The EastAfrican undertook the study following previous health fears on fish imported from China after several countries, including the US, called for stricter enforcement of safety and health checks by Chinese authorities on the commodity.

The Nation laboratory tests were intended to determine the level of drug residues including streptomycin, sulfadimidine, oxytetracycline, and penicillin, as well as pesticide residues.

The test results did not detect any drug or pesticide residue in the Chinese fish sampled.


Kenya has recently turned to China to meet its fish consumption demand, which has seen its fish imports from the Asian nation double in the past two years to hit $20.1 million (Sh2 billion) in 2017 from $10.2 million the previous year, adding impetus to concerns that China is flooding the local market with fish to the detriment of local fishermen.

According to the Kenya National Bureau of Statistics (KNBS), Kenya spent $22.17 million on fish imports in the first 11 months of 2017, reflecting the strong strangle for the Chinese fish market locally, as it accounted for more than 90 percent of these imports.

The Chinese imports, which stood at $6.24 million in 2015, came at a time when local production was falling over concerns about dwindling stocks.

Pollution of fish-breeding areas, slow uptake of new production methods like cage farming and fish ponds as well as lack of standard inputs like fingerlings and feeds mean that Kenya will continue importing fish into the foreseeable future.
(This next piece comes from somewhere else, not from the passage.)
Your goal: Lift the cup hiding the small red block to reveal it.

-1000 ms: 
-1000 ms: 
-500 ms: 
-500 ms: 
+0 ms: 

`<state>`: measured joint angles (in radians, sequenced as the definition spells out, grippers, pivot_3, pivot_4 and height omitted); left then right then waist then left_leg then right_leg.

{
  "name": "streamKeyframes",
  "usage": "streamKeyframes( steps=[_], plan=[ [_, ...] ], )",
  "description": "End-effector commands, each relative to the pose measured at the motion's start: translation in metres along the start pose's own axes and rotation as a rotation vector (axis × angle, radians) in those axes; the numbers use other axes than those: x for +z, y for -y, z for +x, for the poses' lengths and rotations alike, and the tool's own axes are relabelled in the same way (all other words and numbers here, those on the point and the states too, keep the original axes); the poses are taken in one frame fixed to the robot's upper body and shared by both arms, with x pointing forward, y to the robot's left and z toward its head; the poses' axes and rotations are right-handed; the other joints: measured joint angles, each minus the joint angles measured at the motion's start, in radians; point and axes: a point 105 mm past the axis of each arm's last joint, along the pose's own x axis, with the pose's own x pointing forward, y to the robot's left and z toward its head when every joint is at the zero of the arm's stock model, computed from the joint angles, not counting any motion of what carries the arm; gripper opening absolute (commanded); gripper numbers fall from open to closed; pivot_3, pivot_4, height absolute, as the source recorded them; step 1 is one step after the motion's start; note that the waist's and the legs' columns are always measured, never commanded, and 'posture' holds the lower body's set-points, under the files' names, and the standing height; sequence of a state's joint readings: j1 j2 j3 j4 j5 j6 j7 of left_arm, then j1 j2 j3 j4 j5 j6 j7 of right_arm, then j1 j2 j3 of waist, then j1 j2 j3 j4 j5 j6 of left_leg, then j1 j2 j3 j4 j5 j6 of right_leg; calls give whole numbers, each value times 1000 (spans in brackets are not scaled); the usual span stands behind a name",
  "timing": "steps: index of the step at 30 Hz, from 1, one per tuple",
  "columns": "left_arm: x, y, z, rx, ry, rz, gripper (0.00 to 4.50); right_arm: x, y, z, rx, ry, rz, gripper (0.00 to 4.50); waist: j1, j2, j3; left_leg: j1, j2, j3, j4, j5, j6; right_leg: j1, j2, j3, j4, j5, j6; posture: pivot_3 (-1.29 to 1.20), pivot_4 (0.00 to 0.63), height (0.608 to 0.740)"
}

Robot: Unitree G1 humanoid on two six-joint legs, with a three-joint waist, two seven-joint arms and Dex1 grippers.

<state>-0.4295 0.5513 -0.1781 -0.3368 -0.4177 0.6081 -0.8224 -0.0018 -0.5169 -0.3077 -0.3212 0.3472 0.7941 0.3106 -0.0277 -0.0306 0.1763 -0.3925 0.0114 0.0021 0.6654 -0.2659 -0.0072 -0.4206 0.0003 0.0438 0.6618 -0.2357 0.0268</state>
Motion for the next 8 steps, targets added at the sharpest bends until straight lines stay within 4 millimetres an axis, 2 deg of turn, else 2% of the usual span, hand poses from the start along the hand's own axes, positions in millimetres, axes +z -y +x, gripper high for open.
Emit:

However, renewed national attention on the blue economy could see the country become self-sufficient in fish production, leaving some for export in the long term.

Frozen fish that included tilapia and mackerel was the most imported fish stock from China.

Tanzania, which controls more than half of Lake Victoria, also saw a 23 percent increase in its fish imports from the Asian nation, to stand at $8 million as at the end of last year, having doubled from $3.6 million in 2014.

Dar es Salaam imported frozen Pacific mackerel, Indian mackerel, chub, frozen sardine and Una tilapia.

Tilapia had the highest value per tonne at $2,300 followed by the Pacific mackerel at $1,002 per tonne. In 2017, it imported more than 12, 000 tonnes of the mackerel fish species.

The presence of toxic metals is not just limited to the imported fish given that several recent studies of Kenyan farmed fish also revealed that there exist potential hazardous chemicals in the products.


Two years ago, a study by the University of Nairobi led by Dr Isaac Omwenga tested 213 fish samples from 60 ponds in Kiambu and Machakos and found them to be contaminated with banned agricultural chemicals, with some having the potential to cause cancer.

Human poisoning from aldrin and dieldrin is characterised by major body convulsions. Heptachlor is highly toxic to humans and can be absorbed through the skin, lungs and the food tract.

These chemicals are banned in most countries and in Kenya by the Pest Control Products Board.

“While the contamination did not breach international health safety standards, it is an extremely worrying trend,” Dr Laetitia W. Kanja of the University of Nairobi and one of the study authors said.